■ WORK REQUEST
Each entry should be duplicated verbatim; its pictures should not be.

■ GIVEN ENTRIES
Content starts
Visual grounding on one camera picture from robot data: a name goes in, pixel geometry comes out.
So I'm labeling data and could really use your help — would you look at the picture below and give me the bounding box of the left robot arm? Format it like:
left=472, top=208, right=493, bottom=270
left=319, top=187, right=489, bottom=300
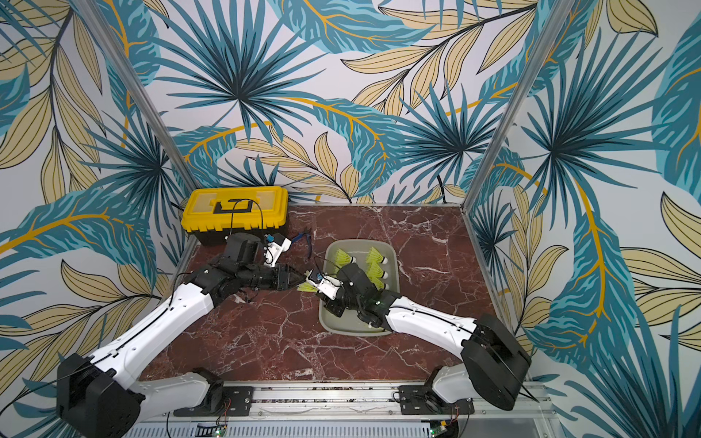
left=56, top=233, right=305, bottom=437

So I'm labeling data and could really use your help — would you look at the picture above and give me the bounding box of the yellow black toolbox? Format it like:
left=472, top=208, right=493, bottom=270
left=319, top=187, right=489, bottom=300
left=181, top=186, right=290, bottom=246

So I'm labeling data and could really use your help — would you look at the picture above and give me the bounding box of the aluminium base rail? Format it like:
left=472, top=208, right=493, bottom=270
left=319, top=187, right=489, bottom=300
left=126, top=381, right=564, bottom=437

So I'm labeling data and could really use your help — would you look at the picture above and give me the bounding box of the aluminium frame post left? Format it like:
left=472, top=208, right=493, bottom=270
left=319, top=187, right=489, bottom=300
left=73, top=0, right=199, bottom=195

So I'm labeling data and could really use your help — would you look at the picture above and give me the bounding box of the aluminium frame post right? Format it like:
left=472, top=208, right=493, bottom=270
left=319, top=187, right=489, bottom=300
left=461, top=0, right=574, bottom=217

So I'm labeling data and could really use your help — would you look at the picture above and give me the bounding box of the grey-green plastic storage tray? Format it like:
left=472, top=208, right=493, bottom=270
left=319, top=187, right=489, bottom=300
left=319, top=239, right=400, bottom=338

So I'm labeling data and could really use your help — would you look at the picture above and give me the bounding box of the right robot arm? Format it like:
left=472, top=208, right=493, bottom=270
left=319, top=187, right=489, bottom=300
left=307, top=263, right=531, bottom=411

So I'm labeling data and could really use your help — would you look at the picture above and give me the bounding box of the aluminium frame post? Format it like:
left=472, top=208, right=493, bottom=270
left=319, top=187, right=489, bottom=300
left=461, top=0, right=574, bottom=217
left=73, top=0, right=199, bottom=195

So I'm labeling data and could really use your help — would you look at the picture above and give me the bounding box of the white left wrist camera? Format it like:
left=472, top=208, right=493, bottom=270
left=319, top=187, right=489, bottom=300
left=264, top=233, right=292, bottom=268

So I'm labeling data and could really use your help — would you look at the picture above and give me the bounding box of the yellow shuttlecock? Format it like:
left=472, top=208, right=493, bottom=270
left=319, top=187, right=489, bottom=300
left=366, top=246, right=389, bottom=265
left=371, top=278, right=388, bottom=290
left=297, top=282, right=319, bottom=293
left=366, top=263, right=389, bottom=280
left=334, top=249, right=356, bottom=268

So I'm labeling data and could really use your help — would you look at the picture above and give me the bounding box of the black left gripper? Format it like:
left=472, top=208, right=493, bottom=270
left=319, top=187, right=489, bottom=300
left=238, top=263, right=308, bottom=291

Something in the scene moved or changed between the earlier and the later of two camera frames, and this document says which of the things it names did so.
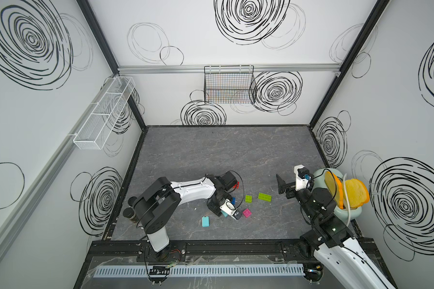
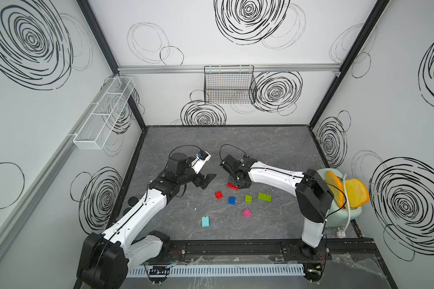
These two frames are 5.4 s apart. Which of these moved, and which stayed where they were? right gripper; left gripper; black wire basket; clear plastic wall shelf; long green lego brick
Moved: right gripper; left gripper
Stayed: black wire basket; long green lego brick; clear plastic wall shelf
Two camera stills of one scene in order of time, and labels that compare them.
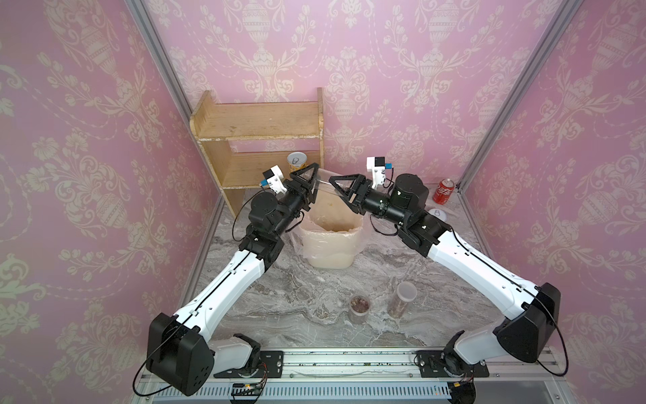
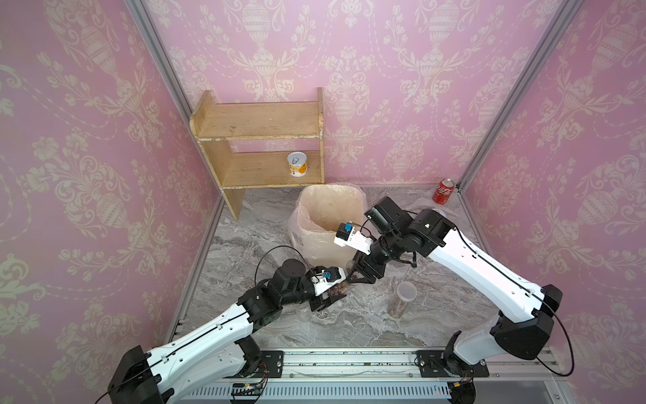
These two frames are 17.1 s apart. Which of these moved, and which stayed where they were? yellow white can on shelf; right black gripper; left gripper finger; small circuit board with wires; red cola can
Moved: left gripper finger; right black gripper
Stayed: red cola can; small circuit board with wires; yellow white can on shelf
Content ends
■ TASK RESPONSE
Visual grounding on one camera picture from robot data: a name goes in, pixel geometry comes out.
So I'm labeling data and could really use your help — would you look at the picture below and give me the bounding box of the left robot arm? Format it like:
left=472, top=208, right=493, bottom=270
left=319, top=187, right=489, bottom=300
left=56, top=233, right=305, bottom=437

So I'm labeling data and could really use your help — would you look at the picture above and give me the bounding box of the yellow black toolbox? Format it like:
left=472, top=208, right=493, bottom=270
left=319, top=187, right=489, bottom=300
left=181, top=186, right=290, bottom=246

So I'm labeling data and could really use your help — would you look at the picture above and give me the bounding box of the aluminium base rail? Format it like:
left=472, top=208, right=493, bottom=270
left=319, top=187, right=489, bottom=300
left=126, top=381, right=564, bottom=437

So I'm labeling data and could really use your help — would you look at the picture above and give me the bounding box of the aluminium frame post left? Format it like:
left=472, top=208, right=493, bottom=270
left=319, top=187, right=489, bottom=300
left=73, top=0, right=199, bottom=195

So I'm labeling data and could really use your help — would you look at the picture above and give me the bounding box of the aluminium frame post right? Format it like:
left=472, top=208, right=493, bottom=270
left=319, top=187, right=489, bottom=300
left=461, top=0, right=574, bottom=217

So I'm labeling data and could really use your help — would you look at the picture above and give me the bounding box of the grey-green plastic storage tray? Format it like:
left=472, top=208, right=493, bottom=270
left=319, top=187, right=489, bottom=300
left=319, top=239, right=400, bottom=338

So I'm labeling data and could really use your help — would you look at the picture above and give me the bounding box of the right robot arm? Format it like:
left=472, top=208, right=493, bottom=270
left=319, top=187, right=489, bottom=300
left=307, top=263, right=531, bottom=411

So I'm labeling data and could really use your help — would you look at the picture above and give me the bounding box of the aluminium frame post? Format it like:
left=472, top=208, right=493, bottom=270
left=319, top=187, right=489, bottom=300
left=461, top=0, right=574, bottom=217
left=73, top=0, right=199, bottom=195

So I'm labeling data and could really use your help — would you look at the picture above and give me the bounding box of the white left wrist camera? Format it like:
left=472, top=208, right=493, bottom=270
left=319, top=187, right=489, bottom=300
left=264, top=233, right=292, bottom=268

So I'm labeling data and could really use your help — would you look at the picture above and give me the bounding box of the yellow shuttlecock? Format it like:
left=472, top=208, right=493, bottom=270
left=319, top=187, right=489, bottom=300
left=366, top=246, right=389, bottom=265
left=371, top=278, right=388, bottom=290
left=297, top=282, right=319, bottom=293
left=366, top=263, right=389, bottom=280
left=334, top=249, right=356, bottom=268

So I'm labeling data and could really use your help — would you look at the picture above and give me the bounding box of the black left gripper? Format it like:
left=472, top=208, right=493, bottom=270
left=319, top=187, right=489, bottom=300
left=238, top=263, right=308, bottom=291

Something in the scene moved or changed between the earlier and the later of two camera frames, and this document says which of the things it names did so.
These two frames are 5.4 s apart. Which of these moved, and which stayed where they were? right gripper; left gripper; black wire basket; clear plastic wall shelf; long green lego brick
Moved: right gripper; left gripper
Stayed: black wire basket; long green lego brick; clear plastic wall shelf
Two camera stills of one scene in order of time, and labels that compare them.
These two frames are 17.1 s apart. Which of these moved, and which stayed where they were? yellow white can on shelf; right black gripper; left gripper finger; small circuit board with wires; red cola can
Moved: left gripper finger; right black gripper
Stayed: red cola can; small circuit board with wires; yellow white can on shelf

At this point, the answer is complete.